DIRECTIONS: Print the listing below from its opening line through the line holding "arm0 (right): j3", both ends included.
···
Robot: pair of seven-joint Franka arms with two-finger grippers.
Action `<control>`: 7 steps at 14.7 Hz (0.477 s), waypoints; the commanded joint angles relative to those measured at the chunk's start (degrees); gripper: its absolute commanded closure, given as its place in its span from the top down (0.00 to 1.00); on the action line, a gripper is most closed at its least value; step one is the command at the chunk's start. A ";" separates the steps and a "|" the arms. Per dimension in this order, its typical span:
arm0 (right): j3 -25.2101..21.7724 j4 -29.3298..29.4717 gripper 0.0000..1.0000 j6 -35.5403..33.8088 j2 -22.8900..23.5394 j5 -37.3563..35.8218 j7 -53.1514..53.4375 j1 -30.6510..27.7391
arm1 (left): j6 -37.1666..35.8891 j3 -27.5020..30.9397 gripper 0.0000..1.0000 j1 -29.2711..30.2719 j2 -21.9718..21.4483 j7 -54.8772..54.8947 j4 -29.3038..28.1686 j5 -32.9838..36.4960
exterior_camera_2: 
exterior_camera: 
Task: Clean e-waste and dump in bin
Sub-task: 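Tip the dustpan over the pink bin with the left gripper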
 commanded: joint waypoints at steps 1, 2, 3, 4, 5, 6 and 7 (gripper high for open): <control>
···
SOLUTION FOR THIS PROBLEM:
Robot: pair of seven-joint Franka arms with two-finger grippers.
Action `<control>`: 7 steps at 14.7 Hz (0.477 s), waypoints; the commanded joint angles relative to those measured at the chunk's start (degrees); gripper: its absolute commanded closure, given as its place in its span from the top down (0.00 to 1.00); on the action line, a gripper is most closed at its least value; step one is the command at the chunk's start. A ";" separates the steps and a "|" the arms. Per dimension in this order, its typical span:
arm0 (right): j3 -25.2101..21.7724 j4 -29.3298..29.4717 gripper 0.0000..1.0000 j6 -35.5403..33.8088 j2 -22.8900..23.5394 j5 -37.3563..35.8218 j7 -53.1514..53.4375 j1 -30.6510..27.7391

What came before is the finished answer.